(Data extracted from a collection)

☆ ☆ ☆ ☆ ☆ ☆ ☆

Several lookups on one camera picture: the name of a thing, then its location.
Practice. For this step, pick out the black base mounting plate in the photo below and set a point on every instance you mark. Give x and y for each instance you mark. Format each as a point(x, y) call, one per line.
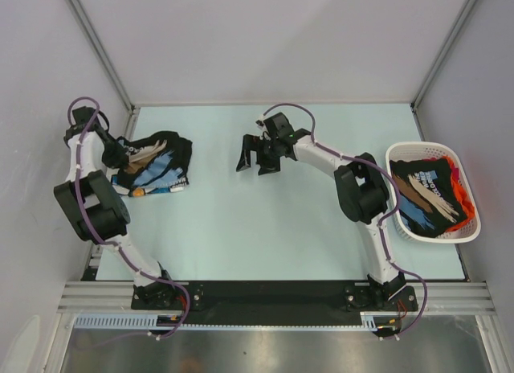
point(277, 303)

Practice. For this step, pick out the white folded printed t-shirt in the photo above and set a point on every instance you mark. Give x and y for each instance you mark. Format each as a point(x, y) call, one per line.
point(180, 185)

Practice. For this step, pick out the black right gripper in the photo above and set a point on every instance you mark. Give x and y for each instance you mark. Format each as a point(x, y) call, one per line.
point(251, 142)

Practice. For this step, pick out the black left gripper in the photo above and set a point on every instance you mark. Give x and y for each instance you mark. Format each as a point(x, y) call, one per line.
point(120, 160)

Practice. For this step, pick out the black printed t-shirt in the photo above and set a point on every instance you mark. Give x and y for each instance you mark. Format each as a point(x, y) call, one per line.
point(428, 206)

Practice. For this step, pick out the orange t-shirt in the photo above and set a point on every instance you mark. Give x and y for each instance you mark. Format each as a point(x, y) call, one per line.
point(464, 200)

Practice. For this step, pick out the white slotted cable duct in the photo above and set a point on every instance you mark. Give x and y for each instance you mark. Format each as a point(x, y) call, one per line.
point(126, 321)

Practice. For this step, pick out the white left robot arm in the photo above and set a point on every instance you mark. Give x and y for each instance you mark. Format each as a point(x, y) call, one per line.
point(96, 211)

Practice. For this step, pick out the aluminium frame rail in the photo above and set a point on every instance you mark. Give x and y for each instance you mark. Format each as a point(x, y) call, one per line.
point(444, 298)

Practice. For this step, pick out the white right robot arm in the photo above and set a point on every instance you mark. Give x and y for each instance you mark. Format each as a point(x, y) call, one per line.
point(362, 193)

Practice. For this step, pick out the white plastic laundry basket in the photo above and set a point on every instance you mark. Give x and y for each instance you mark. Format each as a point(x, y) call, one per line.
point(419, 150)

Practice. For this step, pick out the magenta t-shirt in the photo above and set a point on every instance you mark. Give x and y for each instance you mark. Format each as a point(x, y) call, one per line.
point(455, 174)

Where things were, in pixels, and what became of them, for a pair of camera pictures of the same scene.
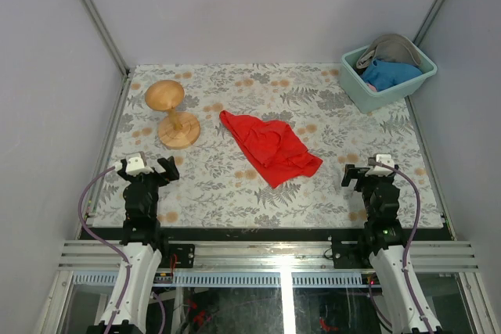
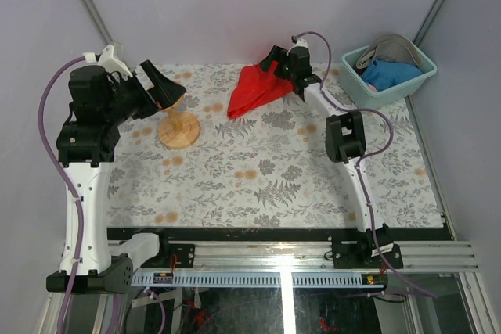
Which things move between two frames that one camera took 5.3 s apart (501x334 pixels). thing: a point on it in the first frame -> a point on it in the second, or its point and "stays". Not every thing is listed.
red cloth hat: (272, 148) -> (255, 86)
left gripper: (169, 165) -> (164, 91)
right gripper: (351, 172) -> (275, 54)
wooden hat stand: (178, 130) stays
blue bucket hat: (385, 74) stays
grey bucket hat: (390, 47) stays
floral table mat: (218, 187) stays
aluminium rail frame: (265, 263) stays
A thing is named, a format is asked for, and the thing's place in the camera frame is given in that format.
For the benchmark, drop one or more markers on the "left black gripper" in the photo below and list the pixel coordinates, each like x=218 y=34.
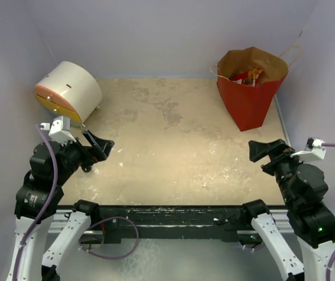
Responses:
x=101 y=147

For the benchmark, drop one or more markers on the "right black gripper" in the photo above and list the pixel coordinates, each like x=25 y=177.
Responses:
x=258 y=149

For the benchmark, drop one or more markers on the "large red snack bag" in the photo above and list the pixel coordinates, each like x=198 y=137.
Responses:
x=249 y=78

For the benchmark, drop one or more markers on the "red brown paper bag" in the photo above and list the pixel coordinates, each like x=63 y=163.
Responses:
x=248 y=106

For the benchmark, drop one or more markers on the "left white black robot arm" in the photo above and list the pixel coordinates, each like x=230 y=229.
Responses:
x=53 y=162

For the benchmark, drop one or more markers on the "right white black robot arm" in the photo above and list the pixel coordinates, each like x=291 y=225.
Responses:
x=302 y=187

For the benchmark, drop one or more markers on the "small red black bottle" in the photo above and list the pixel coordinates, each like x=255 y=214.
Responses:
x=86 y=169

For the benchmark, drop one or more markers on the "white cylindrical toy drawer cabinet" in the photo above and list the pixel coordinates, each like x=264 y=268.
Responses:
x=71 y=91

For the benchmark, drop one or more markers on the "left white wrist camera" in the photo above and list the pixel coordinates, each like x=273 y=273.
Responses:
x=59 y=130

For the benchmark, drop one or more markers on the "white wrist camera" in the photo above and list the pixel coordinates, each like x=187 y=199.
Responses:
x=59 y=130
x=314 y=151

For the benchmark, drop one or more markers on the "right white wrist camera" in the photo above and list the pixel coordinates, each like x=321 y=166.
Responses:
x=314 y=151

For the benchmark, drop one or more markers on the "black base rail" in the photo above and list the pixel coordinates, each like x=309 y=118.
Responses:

☆ ☆ ☆ ☆ ☆ ☆ ☆

### Instructions for the task
In the data shown above, how many lines hold the string "things"? The answer is the number alone.

### Task solution
2